The abolition of slavery and the universal franchise are just two of several hard-won rights revolutions. Women's rights, children's rights, workers' rights, gay rights and now even animal rights all point to the fact that we are living in what may be the most moral period in our history. Judicial torture has been outlawed in nearly every country. The death penalty is on death row and, if the trend continues, will be extinct by the mid-2020s. People have grown more tolerant: Polls have consistently shown increasing levels of acceptance of interracial marriage starting decades ago and of same-sex marriage today.

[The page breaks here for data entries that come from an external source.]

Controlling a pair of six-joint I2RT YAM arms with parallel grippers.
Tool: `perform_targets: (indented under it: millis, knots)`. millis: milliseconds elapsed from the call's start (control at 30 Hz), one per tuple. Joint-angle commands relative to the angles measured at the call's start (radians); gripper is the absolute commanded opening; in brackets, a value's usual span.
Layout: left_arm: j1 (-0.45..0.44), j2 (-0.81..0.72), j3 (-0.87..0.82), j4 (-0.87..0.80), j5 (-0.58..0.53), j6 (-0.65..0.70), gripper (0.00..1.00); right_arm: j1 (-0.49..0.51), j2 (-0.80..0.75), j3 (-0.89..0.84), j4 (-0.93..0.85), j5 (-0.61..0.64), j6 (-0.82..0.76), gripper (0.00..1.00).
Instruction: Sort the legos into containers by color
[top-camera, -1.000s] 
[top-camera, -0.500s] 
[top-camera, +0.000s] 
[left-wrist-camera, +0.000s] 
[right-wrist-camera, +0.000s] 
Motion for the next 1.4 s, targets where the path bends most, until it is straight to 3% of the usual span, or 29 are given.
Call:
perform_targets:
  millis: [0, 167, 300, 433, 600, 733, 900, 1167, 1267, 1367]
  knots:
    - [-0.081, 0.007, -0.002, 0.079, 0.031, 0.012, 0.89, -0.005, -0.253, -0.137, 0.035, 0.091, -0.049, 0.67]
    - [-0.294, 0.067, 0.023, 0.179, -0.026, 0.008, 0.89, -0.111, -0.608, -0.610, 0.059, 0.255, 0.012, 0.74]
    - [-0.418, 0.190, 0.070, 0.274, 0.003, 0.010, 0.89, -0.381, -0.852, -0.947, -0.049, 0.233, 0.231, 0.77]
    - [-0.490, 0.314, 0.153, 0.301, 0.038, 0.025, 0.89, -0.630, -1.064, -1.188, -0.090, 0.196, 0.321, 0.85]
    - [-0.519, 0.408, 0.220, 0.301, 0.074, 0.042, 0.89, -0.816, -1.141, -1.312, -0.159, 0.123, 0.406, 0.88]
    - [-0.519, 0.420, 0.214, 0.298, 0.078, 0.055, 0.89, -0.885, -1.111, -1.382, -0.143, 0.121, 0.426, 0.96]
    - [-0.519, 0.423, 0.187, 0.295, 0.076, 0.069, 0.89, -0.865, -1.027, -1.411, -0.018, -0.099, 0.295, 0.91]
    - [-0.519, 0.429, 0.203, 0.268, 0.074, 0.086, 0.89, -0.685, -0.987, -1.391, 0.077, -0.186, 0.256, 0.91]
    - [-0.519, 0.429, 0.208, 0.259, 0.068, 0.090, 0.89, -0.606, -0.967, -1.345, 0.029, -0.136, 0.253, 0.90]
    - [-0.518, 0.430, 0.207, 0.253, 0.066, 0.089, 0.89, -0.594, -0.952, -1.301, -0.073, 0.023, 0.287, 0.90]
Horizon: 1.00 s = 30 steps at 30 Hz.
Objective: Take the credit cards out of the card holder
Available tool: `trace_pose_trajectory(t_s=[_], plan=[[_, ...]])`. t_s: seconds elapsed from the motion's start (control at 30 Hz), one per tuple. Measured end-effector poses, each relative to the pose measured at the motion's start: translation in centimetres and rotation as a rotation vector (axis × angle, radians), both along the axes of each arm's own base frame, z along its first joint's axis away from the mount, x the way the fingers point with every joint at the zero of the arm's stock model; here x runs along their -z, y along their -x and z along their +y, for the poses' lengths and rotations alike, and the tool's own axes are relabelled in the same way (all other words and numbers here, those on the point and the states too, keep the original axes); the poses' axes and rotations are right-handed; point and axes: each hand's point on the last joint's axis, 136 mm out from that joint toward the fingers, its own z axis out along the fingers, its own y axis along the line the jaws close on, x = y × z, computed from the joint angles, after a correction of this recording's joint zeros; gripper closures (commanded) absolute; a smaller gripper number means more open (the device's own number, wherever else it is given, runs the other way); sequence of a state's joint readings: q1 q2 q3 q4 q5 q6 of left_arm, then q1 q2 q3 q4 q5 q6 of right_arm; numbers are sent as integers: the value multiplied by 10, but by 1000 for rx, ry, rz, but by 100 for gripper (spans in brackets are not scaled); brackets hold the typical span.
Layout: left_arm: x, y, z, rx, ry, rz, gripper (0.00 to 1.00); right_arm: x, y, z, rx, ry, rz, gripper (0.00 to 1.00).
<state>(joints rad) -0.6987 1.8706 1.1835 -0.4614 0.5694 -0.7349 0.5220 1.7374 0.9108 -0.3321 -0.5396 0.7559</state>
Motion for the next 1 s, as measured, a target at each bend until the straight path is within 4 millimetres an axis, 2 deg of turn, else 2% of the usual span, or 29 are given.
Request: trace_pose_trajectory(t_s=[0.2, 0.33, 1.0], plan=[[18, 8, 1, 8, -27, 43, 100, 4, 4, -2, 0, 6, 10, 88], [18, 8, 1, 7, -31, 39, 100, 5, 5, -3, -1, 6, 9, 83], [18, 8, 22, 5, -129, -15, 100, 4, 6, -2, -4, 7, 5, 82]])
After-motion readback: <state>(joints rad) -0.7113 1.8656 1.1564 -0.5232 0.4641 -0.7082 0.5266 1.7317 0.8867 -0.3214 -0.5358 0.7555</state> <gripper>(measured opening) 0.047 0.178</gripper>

To what should we attribute this moral progress? Understandably, most people point to religion as the primary driver, given its long association with all matters moral. But the evidence shows that most of the moral development of the last several centuries has been the result of secular forces, and that the most important of these are reason and science, which emerged from the Enlightenment.

Since the scientific revolution of the 16th and 17th centuries, intellectuals sought to emulate great scientists such as Galileo and Isaac Newton in applying the rigorous methods of the natural sciences to solving social and political problems. Enlightenment natural philosophers (we would call them scientists today) such as John Locke, Thomas Jefferson and Immanuel Kant placed supreme value on reason, scientific inquiry, human natural rights, equality and freedom of thought and expression.


Locke reasoned that all people should be treated equally under the law. That was an untested theory that has withstood the test of time as countries that practice it flourish. Jefferson described American democracy as an “experiment.” It is. Democratic elections are like scientific experiments: Every few years we alter the variables with an election and observe the results. Kant introduced the “democratic peace theory” in 1795, arguing that democracies are less likely to go to war with one another. Data confirm that democratic states today have a lower risk of interstate conflict than semidemocracies and autocracies. Democracies are a moral success story.

As for slavery, the abolitionist movement was primarily inspired by such secular documents as the American Declaration of Independence and the French Declaration of the Rights of Man. As with all rights revolutions, it is ultimately the force of ideas more than the force of arms that marshal moral advancement. Notions such as slavery gradually inch from morally good to acceptable to questionable to unacceptable to immoral to illegal, and finally they shift altogether from unthinkable to utterly unthought of.